## WORK REQUIRED
Within the records below, find each line that holds the string "image", then copy it.

## RECORDS SHOWN
* * *

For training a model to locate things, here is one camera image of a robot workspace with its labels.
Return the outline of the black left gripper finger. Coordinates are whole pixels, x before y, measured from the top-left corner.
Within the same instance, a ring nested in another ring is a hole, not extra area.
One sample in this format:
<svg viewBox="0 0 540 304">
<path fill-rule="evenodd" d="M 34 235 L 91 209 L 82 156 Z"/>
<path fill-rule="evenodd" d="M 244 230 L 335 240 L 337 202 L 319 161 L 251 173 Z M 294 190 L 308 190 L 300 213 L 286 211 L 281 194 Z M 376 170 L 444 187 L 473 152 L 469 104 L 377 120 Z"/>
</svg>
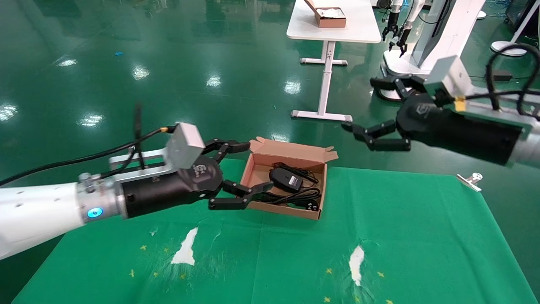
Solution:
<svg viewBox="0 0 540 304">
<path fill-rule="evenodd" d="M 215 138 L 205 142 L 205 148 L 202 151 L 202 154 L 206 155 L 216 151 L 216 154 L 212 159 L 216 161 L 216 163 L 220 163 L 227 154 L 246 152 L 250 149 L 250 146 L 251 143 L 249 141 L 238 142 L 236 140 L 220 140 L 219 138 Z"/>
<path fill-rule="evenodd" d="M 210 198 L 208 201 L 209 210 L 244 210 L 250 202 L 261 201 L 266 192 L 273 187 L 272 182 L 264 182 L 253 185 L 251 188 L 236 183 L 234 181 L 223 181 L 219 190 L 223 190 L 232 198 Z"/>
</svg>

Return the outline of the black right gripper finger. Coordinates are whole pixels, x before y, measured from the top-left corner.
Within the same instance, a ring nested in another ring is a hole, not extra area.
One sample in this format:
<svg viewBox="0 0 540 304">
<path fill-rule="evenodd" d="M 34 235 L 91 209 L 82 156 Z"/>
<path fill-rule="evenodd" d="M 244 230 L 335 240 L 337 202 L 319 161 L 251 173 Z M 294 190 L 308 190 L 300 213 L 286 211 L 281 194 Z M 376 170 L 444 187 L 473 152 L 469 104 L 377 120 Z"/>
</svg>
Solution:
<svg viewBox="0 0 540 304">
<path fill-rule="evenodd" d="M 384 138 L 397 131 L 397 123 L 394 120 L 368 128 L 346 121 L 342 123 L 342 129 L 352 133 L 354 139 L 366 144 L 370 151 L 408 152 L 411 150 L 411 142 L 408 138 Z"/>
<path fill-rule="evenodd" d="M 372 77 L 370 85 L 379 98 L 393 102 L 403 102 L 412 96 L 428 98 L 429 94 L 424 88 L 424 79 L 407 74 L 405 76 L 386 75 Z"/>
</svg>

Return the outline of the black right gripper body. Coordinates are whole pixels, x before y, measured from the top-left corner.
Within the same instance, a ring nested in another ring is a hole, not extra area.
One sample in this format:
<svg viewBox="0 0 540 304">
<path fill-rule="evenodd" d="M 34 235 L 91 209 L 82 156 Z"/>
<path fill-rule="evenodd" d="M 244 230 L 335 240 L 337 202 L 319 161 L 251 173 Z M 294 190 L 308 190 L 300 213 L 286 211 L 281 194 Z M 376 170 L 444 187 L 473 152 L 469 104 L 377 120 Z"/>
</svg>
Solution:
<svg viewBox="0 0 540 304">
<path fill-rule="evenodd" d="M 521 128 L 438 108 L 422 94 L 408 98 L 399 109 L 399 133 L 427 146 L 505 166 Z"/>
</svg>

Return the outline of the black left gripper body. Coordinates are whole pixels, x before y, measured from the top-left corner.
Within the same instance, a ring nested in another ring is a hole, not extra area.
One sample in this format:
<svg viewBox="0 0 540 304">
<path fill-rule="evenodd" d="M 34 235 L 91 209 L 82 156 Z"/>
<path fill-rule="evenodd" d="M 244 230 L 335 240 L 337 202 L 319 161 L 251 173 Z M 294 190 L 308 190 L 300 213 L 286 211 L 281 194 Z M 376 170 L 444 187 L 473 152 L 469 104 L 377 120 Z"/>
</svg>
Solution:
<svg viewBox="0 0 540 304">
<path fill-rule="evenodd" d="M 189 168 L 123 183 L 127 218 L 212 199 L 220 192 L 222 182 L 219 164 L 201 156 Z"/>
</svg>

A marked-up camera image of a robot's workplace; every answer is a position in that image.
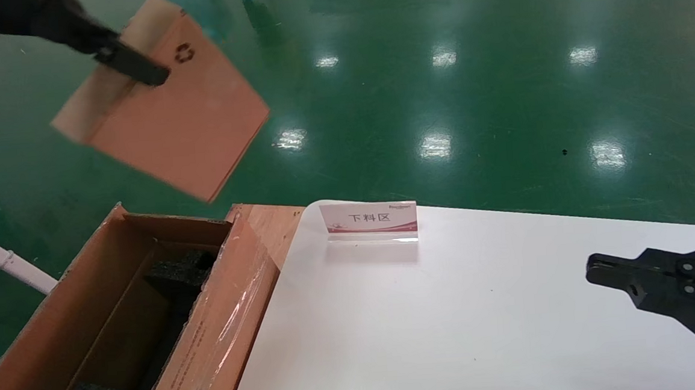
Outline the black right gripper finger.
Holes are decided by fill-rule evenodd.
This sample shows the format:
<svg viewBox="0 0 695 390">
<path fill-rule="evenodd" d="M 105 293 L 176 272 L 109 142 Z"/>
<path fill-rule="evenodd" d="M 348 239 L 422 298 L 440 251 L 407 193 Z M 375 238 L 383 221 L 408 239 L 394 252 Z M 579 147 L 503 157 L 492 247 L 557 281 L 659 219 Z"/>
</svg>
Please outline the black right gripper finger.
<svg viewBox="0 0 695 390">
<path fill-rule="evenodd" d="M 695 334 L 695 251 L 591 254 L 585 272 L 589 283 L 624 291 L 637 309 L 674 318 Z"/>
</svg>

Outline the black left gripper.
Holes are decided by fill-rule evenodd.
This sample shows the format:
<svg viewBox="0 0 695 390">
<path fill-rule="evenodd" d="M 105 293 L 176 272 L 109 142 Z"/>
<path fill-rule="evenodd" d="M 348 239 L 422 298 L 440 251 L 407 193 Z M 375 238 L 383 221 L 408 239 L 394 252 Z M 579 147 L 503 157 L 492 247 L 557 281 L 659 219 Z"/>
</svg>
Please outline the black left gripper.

* * *

## RESPONSE TO THIS EXERCISE
For training a model to locate things, here is one camera image of a robot workspace with its labels.
A marked-up camera image of a robot's workplace; every answer is a position in that image.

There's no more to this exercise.